Once I got accustomed to the new working environment (which included a magnificent view of the harbour), I was able to quickly get involved in legal work, given the similarity of the Hong Kong and English legal systems. Hong Kong really benefitted from China’s continued growth in 2009, and many of the transactions I worked on involved PRC entities. These transactions also gave me some exposure to the PRC’s legal system and an appreciation of how difficult practising law in the PRC can be.
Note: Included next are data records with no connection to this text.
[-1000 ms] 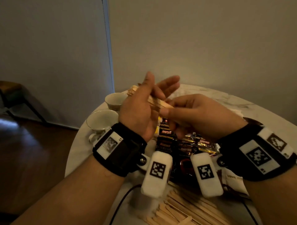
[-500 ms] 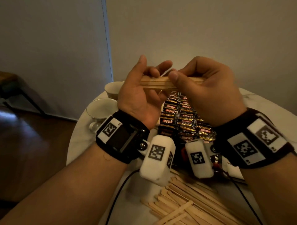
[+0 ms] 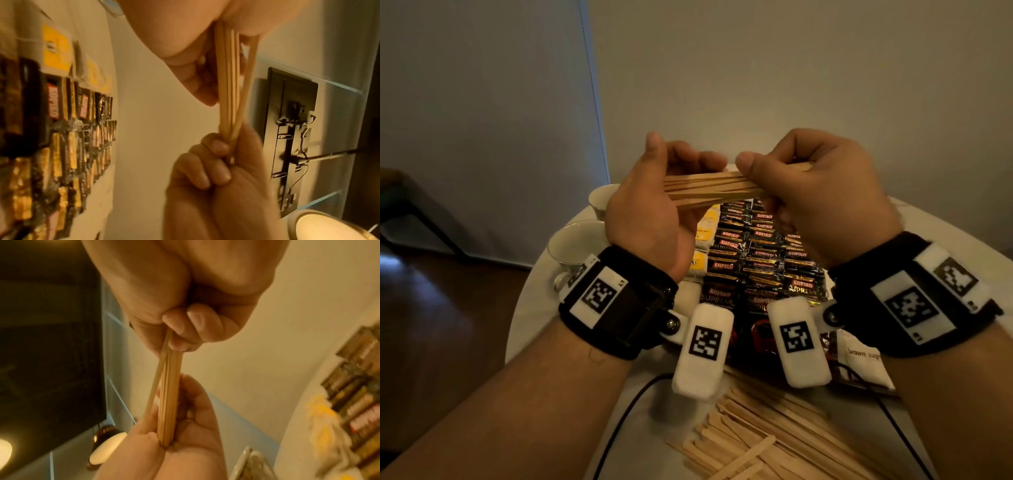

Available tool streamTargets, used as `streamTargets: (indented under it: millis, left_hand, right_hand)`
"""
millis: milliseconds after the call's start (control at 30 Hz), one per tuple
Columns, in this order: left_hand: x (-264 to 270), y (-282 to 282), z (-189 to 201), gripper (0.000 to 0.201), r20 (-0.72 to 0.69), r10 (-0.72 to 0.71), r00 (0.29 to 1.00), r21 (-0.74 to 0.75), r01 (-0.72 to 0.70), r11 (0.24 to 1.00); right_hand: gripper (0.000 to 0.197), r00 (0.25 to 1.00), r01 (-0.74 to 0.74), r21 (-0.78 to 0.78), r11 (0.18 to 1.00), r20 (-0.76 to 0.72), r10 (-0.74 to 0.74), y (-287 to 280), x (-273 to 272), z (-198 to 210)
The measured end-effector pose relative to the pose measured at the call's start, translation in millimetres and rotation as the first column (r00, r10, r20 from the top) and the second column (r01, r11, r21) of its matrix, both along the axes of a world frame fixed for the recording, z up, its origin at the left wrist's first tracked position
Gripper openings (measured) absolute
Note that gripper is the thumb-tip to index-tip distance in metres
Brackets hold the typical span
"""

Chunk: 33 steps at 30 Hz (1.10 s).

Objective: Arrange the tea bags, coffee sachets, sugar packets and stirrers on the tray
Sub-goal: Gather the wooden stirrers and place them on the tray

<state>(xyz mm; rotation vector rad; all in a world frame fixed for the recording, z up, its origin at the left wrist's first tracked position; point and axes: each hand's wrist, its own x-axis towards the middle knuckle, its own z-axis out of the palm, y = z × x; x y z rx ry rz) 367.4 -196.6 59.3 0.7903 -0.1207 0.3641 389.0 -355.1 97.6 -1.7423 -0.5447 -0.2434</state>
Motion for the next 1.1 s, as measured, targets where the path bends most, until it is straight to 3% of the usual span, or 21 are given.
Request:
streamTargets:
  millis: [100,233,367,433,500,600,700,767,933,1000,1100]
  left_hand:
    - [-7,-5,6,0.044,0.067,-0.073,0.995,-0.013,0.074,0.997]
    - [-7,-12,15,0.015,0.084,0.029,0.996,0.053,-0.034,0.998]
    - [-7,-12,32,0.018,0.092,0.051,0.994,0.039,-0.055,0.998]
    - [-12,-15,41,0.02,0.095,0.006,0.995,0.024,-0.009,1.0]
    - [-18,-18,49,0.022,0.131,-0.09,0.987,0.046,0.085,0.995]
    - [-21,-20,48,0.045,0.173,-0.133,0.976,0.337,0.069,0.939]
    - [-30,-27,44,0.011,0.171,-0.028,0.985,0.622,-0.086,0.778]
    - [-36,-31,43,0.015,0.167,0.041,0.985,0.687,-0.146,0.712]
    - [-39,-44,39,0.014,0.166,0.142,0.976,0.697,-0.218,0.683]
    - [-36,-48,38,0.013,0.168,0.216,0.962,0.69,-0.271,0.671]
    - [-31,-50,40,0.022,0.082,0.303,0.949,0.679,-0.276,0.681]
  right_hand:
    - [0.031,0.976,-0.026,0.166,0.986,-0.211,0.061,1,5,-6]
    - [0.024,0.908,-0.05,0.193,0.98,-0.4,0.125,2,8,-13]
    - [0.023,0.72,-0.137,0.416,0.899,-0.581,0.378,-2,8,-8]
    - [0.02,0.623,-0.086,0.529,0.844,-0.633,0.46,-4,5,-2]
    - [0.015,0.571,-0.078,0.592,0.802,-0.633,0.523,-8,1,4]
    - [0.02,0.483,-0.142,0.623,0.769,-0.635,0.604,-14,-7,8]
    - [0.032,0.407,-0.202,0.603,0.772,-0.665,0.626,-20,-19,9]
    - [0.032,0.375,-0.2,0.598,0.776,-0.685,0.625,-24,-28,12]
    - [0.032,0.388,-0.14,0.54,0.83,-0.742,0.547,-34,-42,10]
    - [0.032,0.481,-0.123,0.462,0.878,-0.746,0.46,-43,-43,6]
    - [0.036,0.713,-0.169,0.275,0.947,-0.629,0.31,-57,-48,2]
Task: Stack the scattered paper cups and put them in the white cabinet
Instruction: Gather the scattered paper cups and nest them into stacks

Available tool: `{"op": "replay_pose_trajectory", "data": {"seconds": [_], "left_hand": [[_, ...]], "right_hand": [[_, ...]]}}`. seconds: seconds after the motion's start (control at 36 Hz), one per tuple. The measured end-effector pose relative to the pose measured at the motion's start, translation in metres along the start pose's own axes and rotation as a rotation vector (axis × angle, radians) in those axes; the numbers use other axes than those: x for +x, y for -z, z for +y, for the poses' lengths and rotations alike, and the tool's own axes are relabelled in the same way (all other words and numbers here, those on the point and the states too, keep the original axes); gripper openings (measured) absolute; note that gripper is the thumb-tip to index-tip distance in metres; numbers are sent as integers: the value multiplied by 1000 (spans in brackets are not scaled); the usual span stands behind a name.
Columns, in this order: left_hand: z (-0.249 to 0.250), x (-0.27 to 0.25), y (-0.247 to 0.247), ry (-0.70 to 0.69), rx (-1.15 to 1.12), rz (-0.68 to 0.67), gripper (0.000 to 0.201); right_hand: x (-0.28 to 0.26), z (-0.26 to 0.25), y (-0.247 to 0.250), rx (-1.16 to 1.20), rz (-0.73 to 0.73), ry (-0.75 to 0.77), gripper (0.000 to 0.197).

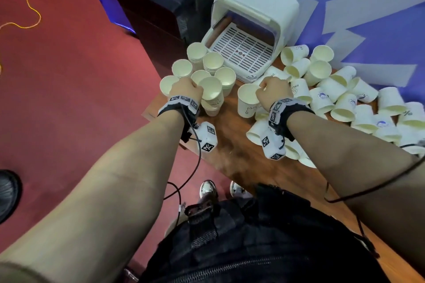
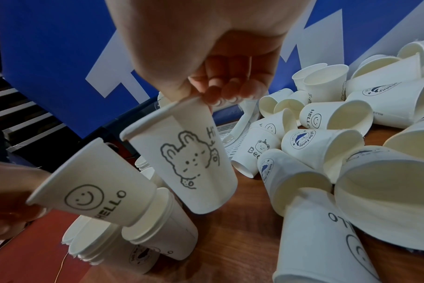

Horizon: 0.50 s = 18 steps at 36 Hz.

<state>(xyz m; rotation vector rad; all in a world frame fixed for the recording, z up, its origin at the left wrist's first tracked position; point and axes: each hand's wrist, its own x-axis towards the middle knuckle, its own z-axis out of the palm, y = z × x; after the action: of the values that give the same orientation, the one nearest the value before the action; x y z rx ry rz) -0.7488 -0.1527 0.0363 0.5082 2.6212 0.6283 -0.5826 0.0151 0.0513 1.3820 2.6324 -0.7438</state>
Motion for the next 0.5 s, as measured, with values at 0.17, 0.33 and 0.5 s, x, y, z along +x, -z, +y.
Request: {"op": "replay_pose_trajectory", "data": {"seconds": [0.17, 0.33, 0.5], "left_hand": [[-4, 0, -1, 45, -49, -12, 18], [-4, 2, -6, 67, -44, -34, 13], [-12, 6, -16, 87, -60, -72, 30]], "right_hand": [[-2, -6, 1, 23, 28, -6, 25], [-1, -7, 3, 61, 27, -10, 24], [1, -5, 4, 87, 29, -28, 20]]}}
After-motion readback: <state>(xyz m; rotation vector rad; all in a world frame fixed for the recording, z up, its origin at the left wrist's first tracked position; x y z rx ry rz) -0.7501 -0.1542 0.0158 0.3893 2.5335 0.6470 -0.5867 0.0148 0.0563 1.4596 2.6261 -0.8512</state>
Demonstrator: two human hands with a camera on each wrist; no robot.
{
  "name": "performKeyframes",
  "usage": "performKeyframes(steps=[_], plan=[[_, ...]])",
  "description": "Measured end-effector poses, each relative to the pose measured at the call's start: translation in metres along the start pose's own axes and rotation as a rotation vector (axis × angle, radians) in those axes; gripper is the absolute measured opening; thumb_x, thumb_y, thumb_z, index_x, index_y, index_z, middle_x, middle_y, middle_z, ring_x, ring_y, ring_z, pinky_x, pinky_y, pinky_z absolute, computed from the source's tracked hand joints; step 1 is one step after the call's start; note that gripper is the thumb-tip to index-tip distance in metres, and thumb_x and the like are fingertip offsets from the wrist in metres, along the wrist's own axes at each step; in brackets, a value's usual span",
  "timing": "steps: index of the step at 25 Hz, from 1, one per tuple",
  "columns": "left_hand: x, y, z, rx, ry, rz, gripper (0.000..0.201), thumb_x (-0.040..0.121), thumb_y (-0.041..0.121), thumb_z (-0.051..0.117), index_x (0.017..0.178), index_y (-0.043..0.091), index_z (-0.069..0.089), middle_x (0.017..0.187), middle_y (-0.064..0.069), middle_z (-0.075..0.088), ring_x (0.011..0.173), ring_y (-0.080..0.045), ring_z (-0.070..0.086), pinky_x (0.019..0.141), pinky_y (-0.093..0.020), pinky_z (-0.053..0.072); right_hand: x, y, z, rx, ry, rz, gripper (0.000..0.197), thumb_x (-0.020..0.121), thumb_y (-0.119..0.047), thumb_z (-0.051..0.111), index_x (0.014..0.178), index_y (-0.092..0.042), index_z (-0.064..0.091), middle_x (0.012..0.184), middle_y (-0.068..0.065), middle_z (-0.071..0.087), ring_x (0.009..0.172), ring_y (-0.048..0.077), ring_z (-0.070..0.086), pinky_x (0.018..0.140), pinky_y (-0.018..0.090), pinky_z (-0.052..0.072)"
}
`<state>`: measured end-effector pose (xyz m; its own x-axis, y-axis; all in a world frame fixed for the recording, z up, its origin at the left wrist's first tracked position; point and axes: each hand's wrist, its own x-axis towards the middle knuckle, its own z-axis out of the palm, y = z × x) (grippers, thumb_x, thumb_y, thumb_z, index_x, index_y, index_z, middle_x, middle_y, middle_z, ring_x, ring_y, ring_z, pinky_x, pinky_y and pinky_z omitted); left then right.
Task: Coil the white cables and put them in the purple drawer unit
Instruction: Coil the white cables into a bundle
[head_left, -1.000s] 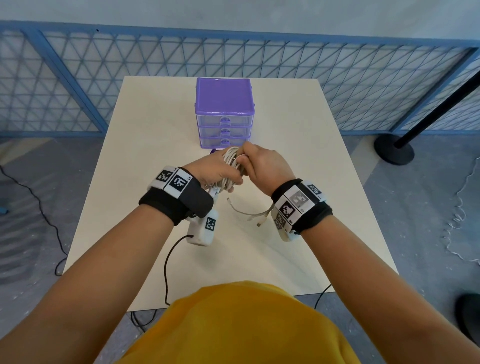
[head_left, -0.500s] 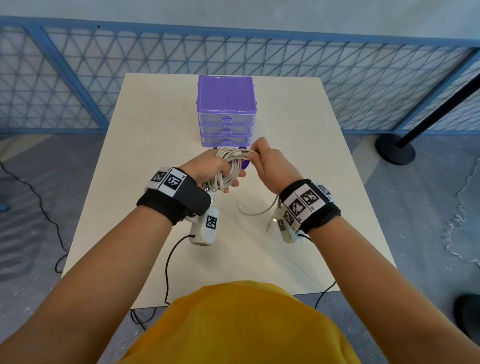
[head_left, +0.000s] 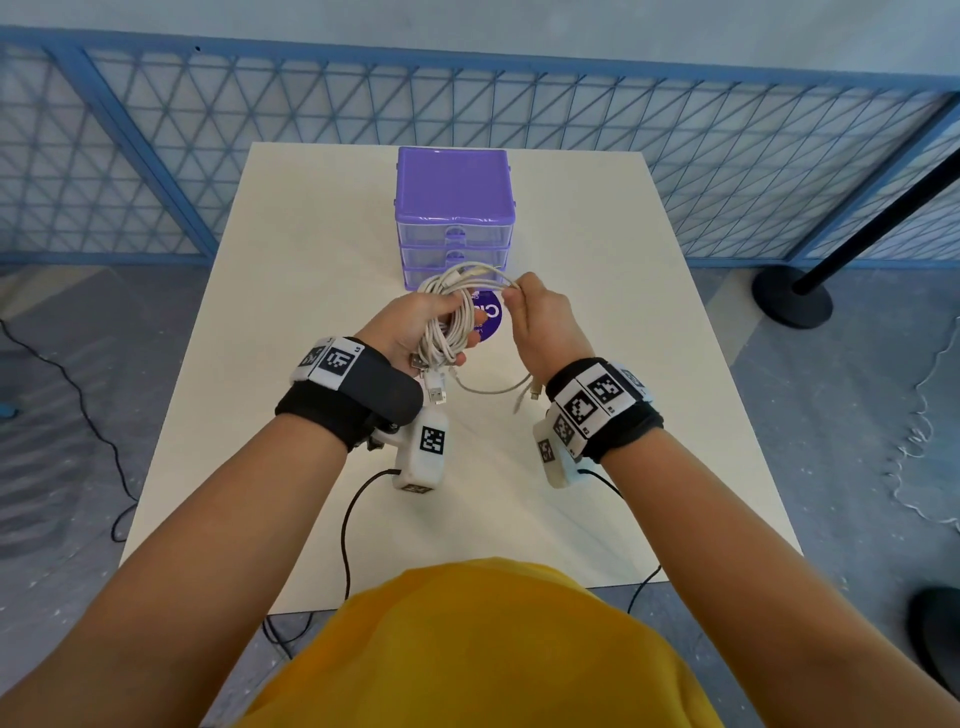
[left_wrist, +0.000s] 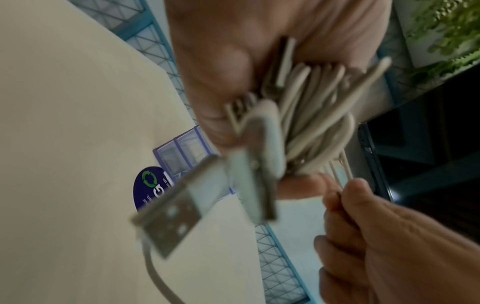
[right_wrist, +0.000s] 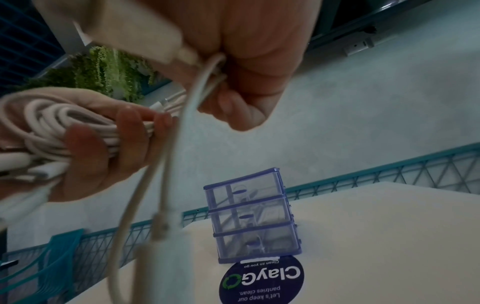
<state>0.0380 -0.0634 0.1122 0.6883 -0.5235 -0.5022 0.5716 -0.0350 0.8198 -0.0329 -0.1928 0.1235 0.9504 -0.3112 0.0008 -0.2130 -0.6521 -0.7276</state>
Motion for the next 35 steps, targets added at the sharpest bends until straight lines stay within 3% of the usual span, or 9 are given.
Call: performKeyframes(steps=[5, 8, 11, 14, 17, 22, 27, 30, 35], plan=[[0.000, -0.007, 0.007, 0.019, -0.032, -0.013, 0.020, 0.095, 0.024, 0.041, 0.091, 0.013, 0.057, 0.054, 0.005, 0.070, 0.046, -0.009, 0.064, 0.042, -0.017, 0.047, 0.005, -0.002, 0.003, 0.004, 0.083, 0.075, 0.024, 0.096, -0.020, 0.031, 0.074, -0.012, 0.037, 0.056, -0.006, 0.036, 0.048, 0.007, 0.035, 0.044, 0.021, 0.025], [0.000, -0.006, 0.010, 0.013, -0.065, 0.013, 0.024, 0.096, 0.024, 0.039, 0.090, 0.012, 0.058, 0.058, 0.006, 0.071, 0.051, -0.009, 0.065, 0.043, -0.017, 0.048, 0.003, -0.008, 0.005, -0.007, 0.025, 0.105, 0.032, 0.095, -0.015, 0.032, 0.063, -0.018, 0.035, 0.061, -0.001, 0.041, 0.055, 0.017, 0.039, 0.060, 0.025, 0.031], [0.001, -0.005, 0.012, 0.044, -0.066, 0.066, 0.021, 0.096, 0.024, 0.039, 0.092, 0.015, 0.059, 0.063, 0.005, 0.071, 0.056, -0.008, 0.066, 0.046, -0.020, 0.050, -0.004, -0.013, 0.006, -0.101, -0.092, 0.054, 0.026, 0.094, -0.011, 0.032, 0.083, -0.007, 0.055, 0.082, 0.015, 0.059, 0.078, 0.028, 0.049, 0.070, 0.029, 0.034], [0.001, -0.010, 0.016, 0.058, -0.044, 0.097, 0.016, 0.094, 0.021, 0.042, 0.089, 0.017, 0.057, 0.073, -0.002, 0.061, 0.054, -0.010, 0.060, 0.050, -0.025, 0.048, -0.004, -0.013, 0.007, -0.198, -0.123, 0.005, 0.031, 0.094, -0.011, 0.029, 0.097, 0.007, 0.054, 0.101, 0.030, 0.061, 0.093, 0.040, 0.057, 0.076, 0.039, 0.041], [0.001, -0.014, 0.019, 0.049, -0.056, 0.090, 0.012, 0.092, 0.018, 0.047, 0.086, 0.017, 0.058, 0.074, -0.005, 0.055, 0.059, -0.014, 0.054, 0.053, -0.027, 0.045, -0.002, -0.011, 0.009, -0.273, -0.208, -0.034, 0.028, 0.093, -0.008, 0.030, 0.101, 0.008, 0.052, 0.105, 0.030, 0.061, 0.095, 0.042, 0.058, 0.076, 0.039, 0.043], [0.003, -0.021, 0.024, -0.133, -0.032, 0.083, 0.017, 0.090, 0.008, 0.048, 0.092, 0.016, 0.063, 0.087, -0.001, 0.064, 0.078, -0.014, 0.061, 0.068, -0.028, 0.050, 0.003, -0.003, 0.023, -0.341, -0.261, -0.060, 0.029, 0.092, -0.008, 0.029, 0.112, 0.005, 0.045, 0.106, 0.025, 0.061, 0.093, 0.040, 0.058, 0.074, 0.038, 0.040], [0.002, -0.028, 0.024, -0.296, -0.008, 0.041, 0.018, 0.092, 0.015, 0.046, 0.088, 0.015, 0.064, 0.066, 0.004, 0.069, 0.067, -0.012, 0.063, 0.056, -0.021, 0.053, -0.005, -0.003, 0.024, -0.268, -0.275, 0.025, 0.033, 0.092, -0.009, 0.032, 0.122, 0.001, 0.041, 0.107, 0.025, 0.062, 0.095, 0.039, 0.059, 0.069, 0.032, 0.036], [0.003, -0.029, 0.027, -0.363, 0.072, 0.013, 0.019, 0.092, 0.024, 0.049, 0.081, 0.016, 0.062, 0.065, 0.000, 0.066, 0.063, -0.013, 0.063, 0.054, -0.020, 0.053, -0.010, -0.005, 0.025, -0.263, -0.299, 0.063, 0.042, 0.092, -0.010, 0.032, 0.133, -0.002, 0.029, 0.109, 0.025, 0.062, 0.097, 0.038, 0.059, 0.073, 0.033, 0.039], [0.006, -0.033, 0.029, -0.382, 0.168, -0.007, 0.025, 0.090, 0.031, 0.053, 0.073, 0.013, 0.059, 0.056, -0.003, 0.064, 0.049, -0.013, 0.063, 0.050, -0.022, 0.052, -0.012, 0.000, 0.031, -0.262, -0.340, 0.044, 0.037, 0.093, -0.009, 0.032, 0.129, 0.000, 0.033, 0.108, 0.027, 0.062, 0.095, 0.039, 0.059, 0.074, 0.034, 0.042]])
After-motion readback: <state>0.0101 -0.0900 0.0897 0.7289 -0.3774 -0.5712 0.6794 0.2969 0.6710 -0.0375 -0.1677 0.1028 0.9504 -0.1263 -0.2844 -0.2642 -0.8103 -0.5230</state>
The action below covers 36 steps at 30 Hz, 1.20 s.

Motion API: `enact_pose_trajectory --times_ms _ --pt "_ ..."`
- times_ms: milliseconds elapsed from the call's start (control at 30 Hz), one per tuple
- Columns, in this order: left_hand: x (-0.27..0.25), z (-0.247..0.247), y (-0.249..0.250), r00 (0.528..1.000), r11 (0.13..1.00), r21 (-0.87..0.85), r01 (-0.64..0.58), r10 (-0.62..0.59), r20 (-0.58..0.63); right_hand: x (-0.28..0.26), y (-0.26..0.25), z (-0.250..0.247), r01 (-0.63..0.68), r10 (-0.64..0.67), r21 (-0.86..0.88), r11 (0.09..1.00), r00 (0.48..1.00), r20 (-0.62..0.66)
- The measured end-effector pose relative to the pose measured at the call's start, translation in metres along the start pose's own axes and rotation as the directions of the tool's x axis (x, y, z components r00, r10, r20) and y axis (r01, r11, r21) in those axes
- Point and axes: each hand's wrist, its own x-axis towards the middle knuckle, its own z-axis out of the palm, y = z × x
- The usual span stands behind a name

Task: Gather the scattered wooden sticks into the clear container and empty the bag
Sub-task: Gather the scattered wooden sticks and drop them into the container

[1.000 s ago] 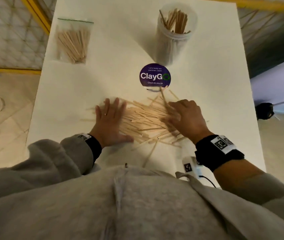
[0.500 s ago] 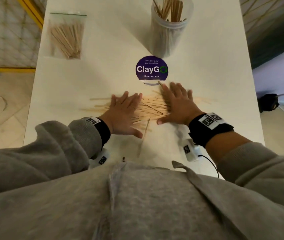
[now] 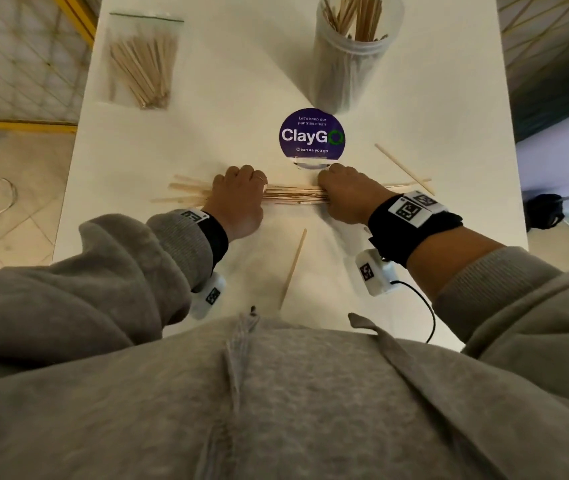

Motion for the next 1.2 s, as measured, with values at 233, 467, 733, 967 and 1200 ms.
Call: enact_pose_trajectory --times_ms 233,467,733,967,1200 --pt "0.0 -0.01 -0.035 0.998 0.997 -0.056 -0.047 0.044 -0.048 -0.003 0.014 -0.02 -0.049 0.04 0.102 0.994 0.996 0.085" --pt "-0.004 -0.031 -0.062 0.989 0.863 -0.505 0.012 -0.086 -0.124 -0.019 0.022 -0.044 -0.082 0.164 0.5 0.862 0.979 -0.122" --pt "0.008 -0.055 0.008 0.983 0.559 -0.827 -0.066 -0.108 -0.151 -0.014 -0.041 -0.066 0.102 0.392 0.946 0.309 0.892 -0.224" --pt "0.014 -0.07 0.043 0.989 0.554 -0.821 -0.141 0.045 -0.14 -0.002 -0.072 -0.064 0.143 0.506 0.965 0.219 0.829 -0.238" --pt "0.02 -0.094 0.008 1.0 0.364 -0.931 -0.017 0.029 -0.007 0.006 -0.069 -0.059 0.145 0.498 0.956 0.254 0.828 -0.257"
Hearing a majority of my colleagues conversing with each other and our clients fluently in three languages – Cantonese, Mandarin and English – was very common and only served to reinforce the international aspect of the secondment for me. As a bonus, I was also able to learn a few phrases in Cantonese, especially with respect to ordering the different foods I enjoyed in local restaurants.
Food is taken very seriously in Chinese culture, and Hong Kong is no exception. Lunch breaks involve multi-course sit-down meals more, often than not, and the choices on offer are staggering with Cantonese cuisine competing with the likes of other Chinese and wider Asian cuisines, as well as almost any ‘Western’ cuisine one could want. The already crowded streets in Central and Wan Chai are at bursting point during lunch, with queues forming everywhere. A colleague told me on the first day of my secondment that I’d find it very difficult going back to an office canteen, and after the many diverse lunches I’ve had, it’s hard to disagree.
During evenings and weekends, it’s common to meet up with other secondees from the different London law firms for drinks and a meal in Central, Soho or Lan Kwai Fong. The latter two, along with Wan Chai, are the main areas with a high concentration of bars, pubs and restaurants that cater to expats. It’s definitely a unique experience watching a live football match that kicks-off at 1:30AM on a sloping street packed with people from all over the world. However, I’ve also been able to wake up the next day, take a 30 minute MTR ride from Central and hike for three hours over a tree-lined ridge with nobody in sight, just taking in majestic views of the sea and outlying islands.
Apart from the obvious ‘East meets West’ contrast in Hong Kong, it is the wealth of other contrasting and diverse experiences, such as the one described above, that makes Hong Kong such a great city to live in. Having spent half a year in Hong Kong, it’s very easy to see why this is such a favoured secondment destination for trainees.